> Your objective
Each line from the start of the listing below through the line containing "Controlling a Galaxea" should be reproduced exactly, with no others.

> Recorded data
====

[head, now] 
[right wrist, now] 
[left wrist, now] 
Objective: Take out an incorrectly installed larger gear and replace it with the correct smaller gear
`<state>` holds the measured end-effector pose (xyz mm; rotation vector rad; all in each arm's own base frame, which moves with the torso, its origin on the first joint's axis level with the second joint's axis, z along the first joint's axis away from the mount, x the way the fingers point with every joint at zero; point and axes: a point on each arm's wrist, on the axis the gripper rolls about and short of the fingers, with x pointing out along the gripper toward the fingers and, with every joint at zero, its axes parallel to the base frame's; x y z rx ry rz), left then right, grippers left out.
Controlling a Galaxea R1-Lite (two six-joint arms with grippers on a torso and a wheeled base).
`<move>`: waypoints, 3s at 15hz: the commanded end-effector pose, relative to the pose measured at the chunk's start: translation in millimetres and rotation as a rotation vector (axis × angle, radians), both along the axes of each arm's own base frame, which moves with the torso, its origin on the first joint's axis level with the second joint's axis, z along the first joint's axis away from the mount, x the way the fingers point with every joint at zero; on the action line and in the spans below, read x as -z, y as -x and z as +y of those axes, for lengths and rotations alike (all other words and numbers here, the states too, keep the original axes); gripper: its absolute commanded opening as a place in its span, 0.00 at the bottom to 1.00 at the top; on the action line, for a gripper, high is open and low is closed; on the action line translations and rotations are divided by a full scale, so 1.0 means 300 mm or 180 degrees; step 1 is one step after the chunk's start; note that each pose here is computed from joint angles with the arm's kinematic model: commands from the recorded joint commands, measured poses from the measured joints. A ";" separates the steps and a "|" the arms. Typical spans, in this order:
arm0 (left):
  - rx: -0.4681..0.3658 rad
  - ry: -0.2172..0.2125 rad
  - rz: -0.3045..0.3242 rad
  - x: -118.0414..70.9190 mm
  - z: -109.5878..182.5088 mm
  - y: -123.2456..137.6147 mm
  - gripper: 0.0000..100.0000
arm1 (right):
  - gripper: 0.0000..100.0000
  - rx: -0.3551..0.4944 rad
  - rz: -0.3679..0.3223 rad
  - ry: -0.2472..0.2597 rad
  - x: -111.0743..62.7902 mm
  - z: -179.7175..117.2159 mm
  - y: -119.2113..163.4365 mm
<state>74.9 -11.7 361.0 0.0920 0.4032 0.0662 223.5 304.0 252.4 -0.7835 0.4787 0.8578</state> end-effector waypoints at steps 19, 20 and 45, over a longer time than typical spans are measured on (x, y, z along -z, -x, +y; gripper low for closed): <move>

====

> Answer for the task
[head, now] 
[right wrist, now] 
[left wrist, now] 
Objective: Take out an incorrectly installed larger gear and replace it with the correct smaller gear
`<state>` holds the measured end-effector pose (xyz mm; rotation vector rad; all in each arm's own base frame, which moves with the torso, its origin on the first joint's axis level with the second joint's axis, z along the first joint's axis away from the mount, x the way the fingers point with every joint at zero; point and axes: a point on each arm's wrist, on the axis the gripper rolls about and short of the fingers, with x pointing out along the gripper toward the fingers and, with every joint at zero, its axes parallel to the base frame's; x y z rx ry rz), left then right, grippers left out.
Controlling a Galaxea R1-Lite (two six-joint arms with grippers on a torso and a wheeled base).

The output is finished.